Artist Statement
On every walk I take, my eyes are drawn to the ground in my fascination with scraps, trash, and objects out-of-place. Beautifully re-contextualized and stripped of significance - I photograph or collect the packaging, handwritten shopping lists, and cigarette packs scattering the ground. My love for trash is objectively odd, but I find so much visual and conceptual beauty in what and where someone chose to discard something. Based purely in conjecture, those scraps offer small, fragmented, and fascinatingly intimate insights into other people's experiences.

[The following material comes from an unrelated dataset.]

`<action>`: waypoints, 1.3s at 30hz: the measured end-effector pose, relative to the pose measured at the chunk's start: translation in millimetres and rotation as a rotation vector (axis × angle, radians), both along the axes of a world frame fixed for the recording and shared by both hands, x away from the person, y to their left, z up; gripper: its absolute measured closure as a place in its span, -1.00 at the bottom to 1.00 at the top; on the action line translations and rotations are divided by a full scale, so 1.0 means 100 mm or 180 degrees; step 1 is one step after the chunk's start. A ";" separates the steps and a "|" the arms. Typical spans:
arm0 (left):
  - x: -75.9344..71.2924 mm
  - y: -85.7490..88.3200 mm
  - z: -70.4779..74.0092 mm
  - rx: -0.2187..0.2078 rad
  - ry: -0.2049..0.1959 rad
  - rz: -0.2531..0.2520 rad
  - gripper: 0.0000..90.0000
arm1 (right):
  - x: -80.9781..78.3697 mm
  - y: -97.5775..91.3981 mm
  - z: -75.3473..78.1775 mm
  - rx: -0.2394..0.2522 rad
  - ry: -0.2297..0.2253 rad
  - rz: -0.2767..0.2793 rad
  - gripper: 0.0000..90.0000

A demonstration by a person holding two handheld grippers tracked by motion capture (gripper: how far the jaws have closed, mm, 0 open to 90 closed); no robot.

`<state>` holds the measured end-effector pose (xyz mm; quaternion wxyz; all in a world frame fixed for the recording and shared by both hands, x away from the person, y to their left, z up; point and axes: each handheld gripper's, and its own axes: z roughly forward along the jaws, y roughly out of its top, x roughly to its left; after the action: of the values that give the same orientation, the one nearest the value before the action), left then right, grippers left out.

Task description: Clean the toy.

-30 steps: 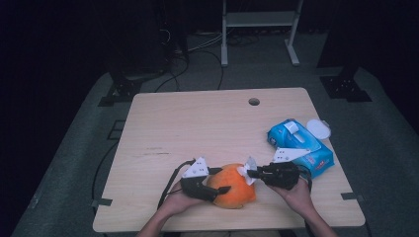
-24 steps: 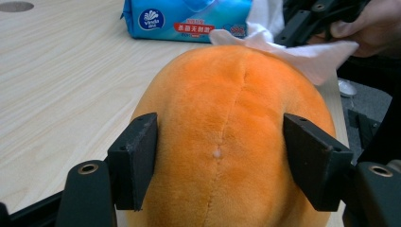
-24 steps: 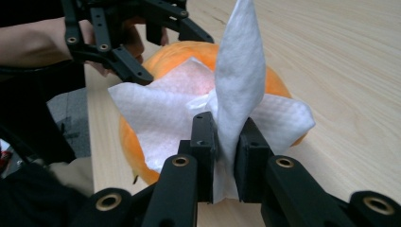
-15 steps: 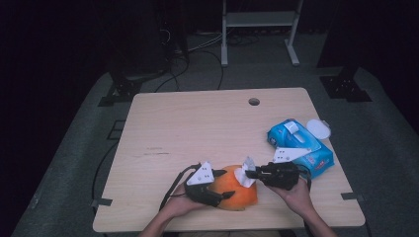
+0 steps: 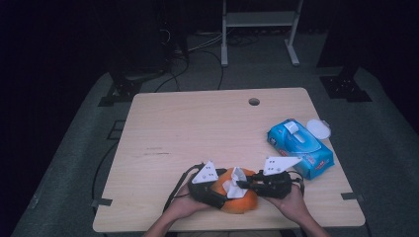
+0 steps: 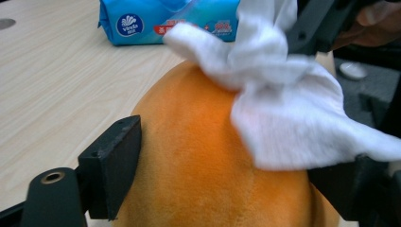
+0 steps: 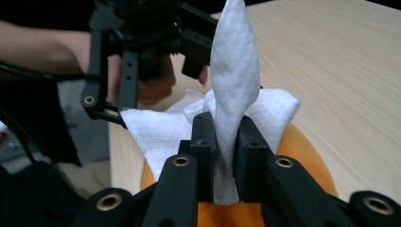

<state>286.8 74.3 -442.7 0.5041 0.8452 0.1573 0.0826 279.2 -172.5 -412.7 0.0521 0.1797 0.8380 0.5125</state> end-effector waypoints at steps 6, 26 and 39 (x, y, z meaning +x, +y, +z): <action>0.01 0.05 0.01 -0.0072 0.0095 -0.0063 -0.56 | 0.10 -0.25 -0.05 -0.0006 0.0133 -0.0230 0.77; 0.08 0.00 0.11 0.0060 -0.0354 0.0210 -0.28 | 0.16 -0.16 0.06 0.0007 0.0031 -0.0317 0.76; 0.23 0.12 0.01 -0.0110 0.0333 0.0241 -0.71 | 0.13 -0.18 -0.05 -0.0114 0.0033 -0.0223 0.76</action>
<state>309.7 86.0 -441.3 0.5063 0.8329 0.2167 0.0546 291.7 -190.0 -418.2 0.0689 0.2107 0.8405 0.4944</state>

Naturally, I concentrate in paper collage - a scrap-based medium of re-contextualization and fragmented visual storytelling. My collages, prints, and graphic designs are all inspired by the beauty I see in the out-of-place, scraps of trash. Recognizable logos, typography, and juxtaposing images within my artworks aim for personal resonance with open-ended meaning. Imagery and typography in my artwork read as both functional tools and aesthetic forms — sometimes clear in meaning, sometimes cryptic.
Reading into my collection of discarded and unassuming dropped shopping lists - I can tell someone is cluelessly shopping for a vegetarian for the first time, if they’re on their way to a rodeo, or if they’re starting a crash diet. But then again, I will never know for sure. Within this same mindset, the room for conjecture I allow myself when admiring scraps and trash, I offer to viewers of my artwork. Often visual reflections of deeply personal memories or extensively researched histories, my artworks aim for a balance between meaningful narrative and the absurdity of the human experience. Central to my practice, I hope that balance invites people to bring their own experiences, biases, and identities to interactions with my work.
Bio
Olivia Perea is a collage and mixed-media artist, living and working in Durango, Colorado. Olivia's undergraduate studio art and art history practice has focused on the intersection of studio art and culture. In May 2025, Olivia spoke at 37th Annual National Conference on Race and Ethnicity in American Higher Education. Co-presenting alongside Dr. Deanne Grant, Olivia discussed public art's role in cultural visibility in the session section titled, Indigenous Murals As Transformative.
Passionate about creating accessible and engaging experiences around art and culture, her conceptual and research-based artworks are accompanied by free, corresponding, handmade magazines [that can be read here] that detail the research, histories, and technical aspects that go into creating the pieces.
Her most recent conceptual project is a collage series titled Your Secrets As Exhibition, [which you can see and read more about here]. The series of collages and 50 editions of the corresponding handmade magazine, were displayed in the Fort Lewis College Art and Design Senior Show in April, 2025. Olivia has also exhibited works in the 62nd, 63rd, and 64th Annual Student Juried Show in the Fort Lewis College Art Gallery, as well as in the 2023 and 2024 Spring editions of IMAGES Magazine, Fort Lewis College's visual art and poetry publication.